2. Rethink your presentation approach.
Professor Harrington said, “Opening up your video camera Tuesdays and Thursdays from 10-10:50 because that’s when your class was likely isn’t going to be engaging for students.” Find different ways to present your materials like creating short, pre-recorded videos, typing up lecture notes students can download, and uploading photos of figures you would normally draw on a chalkboard.
Underscore the main point you want your students to get from the materials you share with them. Also, consider pointing to materials that already exist, which can also provide a novelty factor for engagement as well as save you some time.
“You really have to get a bit detached from the way you’re used to teaching and get used to presenting things to students in multiple different ways [to create that reinforcement.]”
3. Don’t convert your entire lecture to video.
|“Students don’t want to watch slides without a teacher’s face or voice,” says Kyungmee Lee, a lecturer in technology-enhanced learning at Lancaster University, UK. If you normally teach a 3-hour class, summarize its essence in a video no longer than 30 minutes, says Lee. Justin Reich, a digital-learning researcher at Massachusetts Institute of Technology in Cambridge, agrees that it is best to be succinct. “Strategically reduce your goals,” he says. Instructors need to identify a few specific things that they want their students to learn, and focus on those.|
4. Invite student engagement and feedback.
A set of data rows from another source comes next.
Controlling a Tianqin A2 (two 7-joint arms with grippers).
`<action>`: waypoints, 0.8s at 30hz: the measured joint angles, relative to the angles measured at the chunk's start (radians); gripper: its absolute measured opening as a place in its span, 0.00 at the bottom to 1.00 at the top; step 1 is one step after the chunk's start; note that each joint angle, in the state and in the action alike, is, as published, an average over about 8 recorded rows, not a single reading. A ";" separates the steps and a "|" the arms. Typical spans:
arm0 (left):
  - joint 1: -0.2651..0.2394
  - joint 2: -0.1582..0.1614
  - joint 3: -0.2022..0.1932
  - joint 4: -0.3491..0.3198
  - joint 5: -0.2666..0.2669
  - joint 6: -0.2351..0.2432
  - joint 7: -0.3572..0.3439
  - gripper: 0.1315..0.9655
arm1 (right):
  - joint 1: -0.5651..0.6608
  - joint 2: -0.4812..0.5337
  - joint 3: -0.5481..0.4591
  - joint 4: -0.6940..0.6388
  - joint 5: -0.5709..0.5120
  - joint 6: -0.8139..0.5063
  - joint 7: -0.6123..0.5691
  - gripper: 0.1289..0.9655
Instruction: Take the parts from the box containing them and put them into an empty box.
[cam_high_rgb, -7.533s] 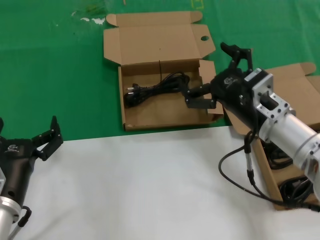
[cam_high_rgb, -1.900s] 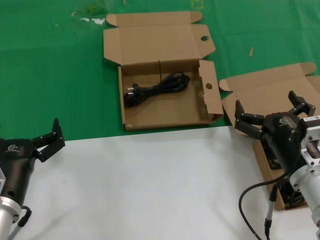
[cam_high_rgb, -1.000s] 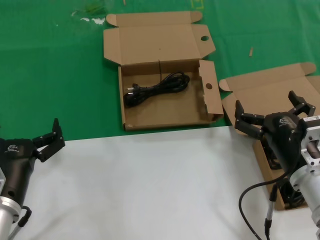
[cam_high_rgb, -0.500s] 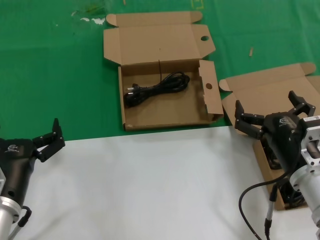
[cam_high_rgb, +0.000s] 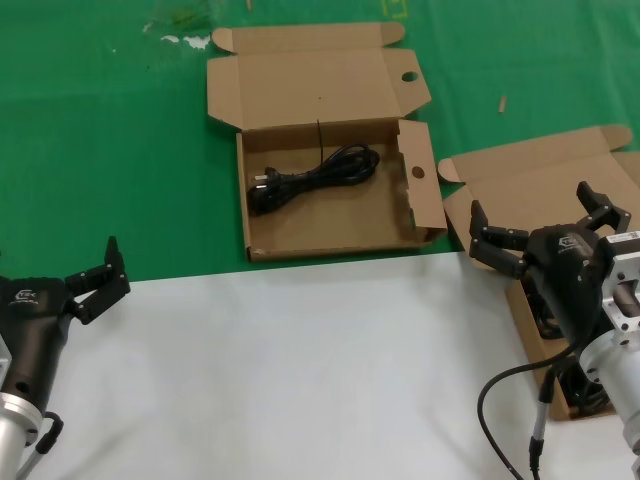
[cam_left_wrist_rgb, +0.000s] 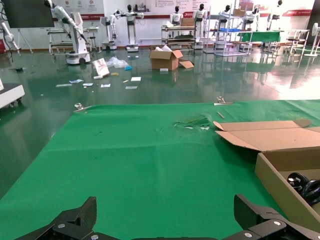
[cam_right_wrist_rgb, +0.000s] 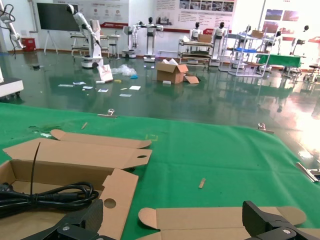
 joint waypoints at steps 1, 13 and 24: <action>0.000 0.000 0.000 0.000 0.000 0.000 0.000 1.00 | 0.000 0.000 0.000 0.000 0.000 0.000 0.000 1.00; 0.000 0.000 0.000 0.000 0.000 0.000 0.000 1.00 | 0.000 0.000 0.000 0.000 0.000 0.000 0.000 1.00; 0.000 0.000 0.000 0.000 0.000 0.000 0.000 1.00 | 0.000 0.000 0.000 0.000 0.000 0.000 0.000 1.00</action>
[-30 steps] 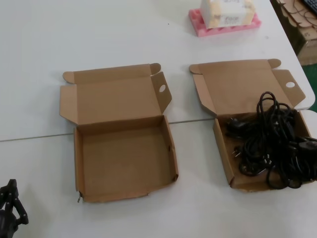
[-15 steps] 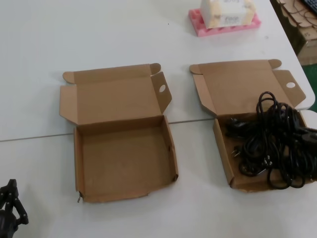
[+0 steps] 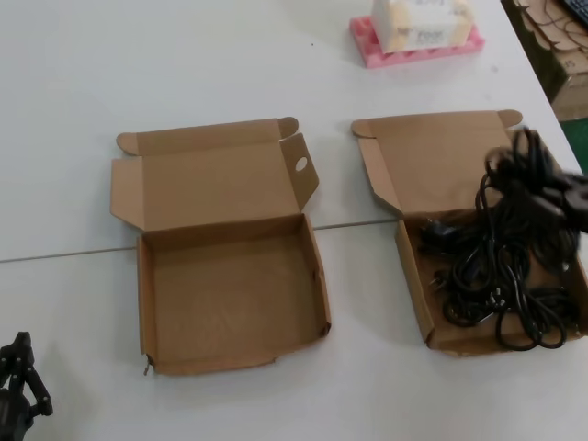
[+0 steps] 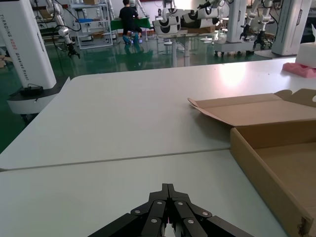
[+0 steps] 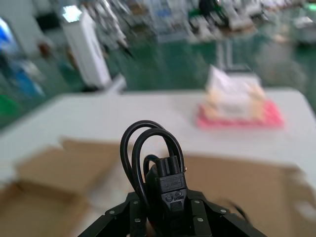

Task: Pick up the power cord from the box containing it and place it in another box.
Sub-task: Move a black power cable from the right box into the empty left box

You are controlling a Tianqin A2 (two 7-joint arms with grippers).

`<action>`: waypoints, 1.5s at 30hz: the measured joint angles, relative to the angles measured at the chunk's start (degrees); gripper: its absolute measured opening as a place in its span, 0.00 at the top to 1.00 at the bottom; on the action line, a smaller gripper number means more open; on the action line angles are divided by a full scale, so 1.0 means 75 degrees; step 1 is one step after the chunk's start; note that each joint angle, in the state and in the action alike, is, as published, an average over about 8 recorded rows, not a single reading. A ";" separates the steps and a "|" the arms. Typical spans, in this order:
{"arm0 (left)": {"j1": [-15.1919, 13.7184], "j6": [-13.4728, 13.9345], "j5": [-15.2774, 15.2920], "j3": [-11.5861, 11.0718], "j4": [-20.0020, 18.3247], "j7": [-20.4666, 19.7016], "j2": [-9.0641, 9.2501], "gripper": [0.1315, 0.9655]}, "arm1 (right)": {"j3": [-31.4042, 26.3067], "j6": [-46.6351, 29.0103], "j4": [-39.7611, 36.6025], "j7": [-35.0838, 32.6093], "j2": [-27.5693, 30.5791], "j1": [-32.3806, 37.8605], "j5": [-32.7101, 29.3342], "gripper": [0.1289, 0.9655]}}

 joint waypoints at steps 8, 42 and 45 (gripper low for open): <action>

The best online instructors, Reich and Lee agree, set up their courses so that students can pursue self-paced enquiry — exploring the topic under their own initiative. For example, you can give students a range of links for further reading. Ideally, they will be able to choose content on the basis of their own interests, but you need to ensure that your expectations are clear, says Lee. It’s also important to find out what students most care about, adds Reich. “The most common misstep is not listening to your students,” he says. Asking students what they hope to get out of the online course, and how you can best serve them, offers instructors ideas for teaching and gives students ownership of the process, he says.
5. Be flexible with your students, and yourself.
According to Professor Harrington, students are experiencing unusual circumstances after many have been asked to leave their residency halls and move back home.
Some may not have the tools they had at school, like a strong internet connection, or access to the same devices. Expecting a video response from every student who entered the semester going to a face-to-face class may not be reasonable right now.
With some caring for children or elderly parents, it’s important to relax your late work policies and due date windows for the time being as well.
“The thing we have to remember is that as much as we are overwhelmed, students are also overwhelmed.” Likewise, if you’re new to teaching online, there is going to be some inevitable trial and error. Just remember: you’re new to this. “It’s okay to give yourself some grace. We’re all navigating new waters; it’s okay to not be perfect.”